▶ [PROMPT]:
What you return must be exactly the lines running from the one with "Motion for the" to the end of the data below, inclusive, and nothing more.

▶ [DATA SECTION]:
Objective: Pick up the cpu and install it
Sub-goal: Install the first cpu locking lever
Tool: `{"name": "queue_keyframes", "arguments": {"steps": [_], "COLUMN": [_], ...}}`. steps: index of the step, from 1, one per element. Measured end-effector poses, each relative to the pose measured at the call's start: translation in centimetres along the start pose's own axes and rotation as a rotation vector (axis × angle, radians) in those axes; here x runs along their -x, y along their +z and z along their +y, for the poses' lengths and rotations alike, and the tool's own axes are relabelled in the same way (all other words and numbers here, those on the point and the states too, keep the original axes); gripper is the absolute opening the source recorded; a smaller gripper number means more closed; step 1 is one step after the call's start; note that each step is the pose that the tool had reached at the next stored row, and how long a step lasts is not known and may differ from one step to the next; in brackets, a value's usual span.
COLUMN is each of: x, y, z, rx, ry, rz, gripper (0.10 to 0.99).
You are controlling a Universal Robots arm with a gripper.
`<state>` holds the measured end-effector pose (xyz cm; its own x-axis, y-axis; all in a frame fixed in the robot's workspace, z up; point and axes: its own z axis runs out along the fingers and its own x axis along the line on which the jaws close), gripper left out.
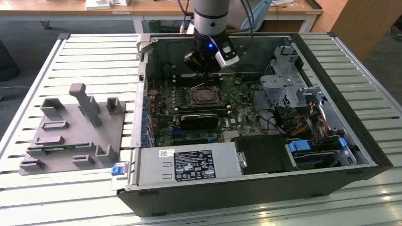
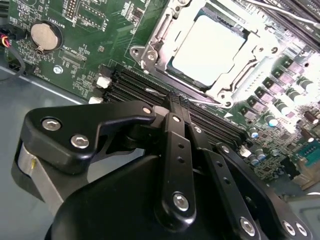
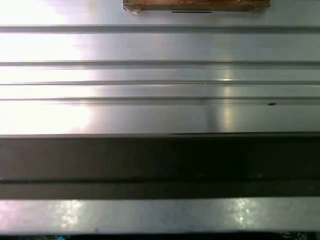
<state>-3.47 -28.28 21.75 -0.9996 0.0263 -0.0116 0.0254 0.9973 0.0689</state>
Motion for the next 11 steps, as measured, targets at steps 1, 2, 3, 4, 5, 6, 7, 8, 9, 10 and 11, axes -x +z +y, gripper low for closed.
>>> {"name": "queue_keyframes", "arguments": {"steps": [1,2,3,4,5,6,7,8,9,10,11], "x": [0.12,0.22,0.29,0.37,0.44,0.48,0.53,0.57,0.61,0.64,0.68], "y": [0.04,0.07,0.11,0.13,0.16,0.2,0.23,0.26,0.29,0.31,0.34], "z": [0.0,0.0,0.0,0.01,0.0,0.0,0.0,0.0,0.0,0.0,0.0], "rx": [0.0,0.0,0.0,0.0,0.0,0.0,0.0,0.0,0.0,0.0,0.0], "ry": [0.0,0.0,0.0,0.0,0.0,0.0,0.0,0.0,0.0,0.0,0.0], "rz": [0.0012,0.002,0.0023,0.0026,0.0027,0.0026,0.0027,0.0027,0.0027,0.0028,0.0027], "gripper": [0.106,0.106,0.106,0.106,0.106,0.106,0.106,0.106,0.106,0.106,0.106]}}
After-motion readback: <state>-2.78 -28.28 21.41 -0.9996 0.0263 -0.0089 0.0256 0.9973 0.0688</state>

▶ [SOLUTION BELOW]:
Motion for the next 11 steps, as measured, targets at steps 1, 2, 3, 4, 5, 6, 7, 8, 9, 10 and 11, axes -x +z +y, gripper low for closed.
>>> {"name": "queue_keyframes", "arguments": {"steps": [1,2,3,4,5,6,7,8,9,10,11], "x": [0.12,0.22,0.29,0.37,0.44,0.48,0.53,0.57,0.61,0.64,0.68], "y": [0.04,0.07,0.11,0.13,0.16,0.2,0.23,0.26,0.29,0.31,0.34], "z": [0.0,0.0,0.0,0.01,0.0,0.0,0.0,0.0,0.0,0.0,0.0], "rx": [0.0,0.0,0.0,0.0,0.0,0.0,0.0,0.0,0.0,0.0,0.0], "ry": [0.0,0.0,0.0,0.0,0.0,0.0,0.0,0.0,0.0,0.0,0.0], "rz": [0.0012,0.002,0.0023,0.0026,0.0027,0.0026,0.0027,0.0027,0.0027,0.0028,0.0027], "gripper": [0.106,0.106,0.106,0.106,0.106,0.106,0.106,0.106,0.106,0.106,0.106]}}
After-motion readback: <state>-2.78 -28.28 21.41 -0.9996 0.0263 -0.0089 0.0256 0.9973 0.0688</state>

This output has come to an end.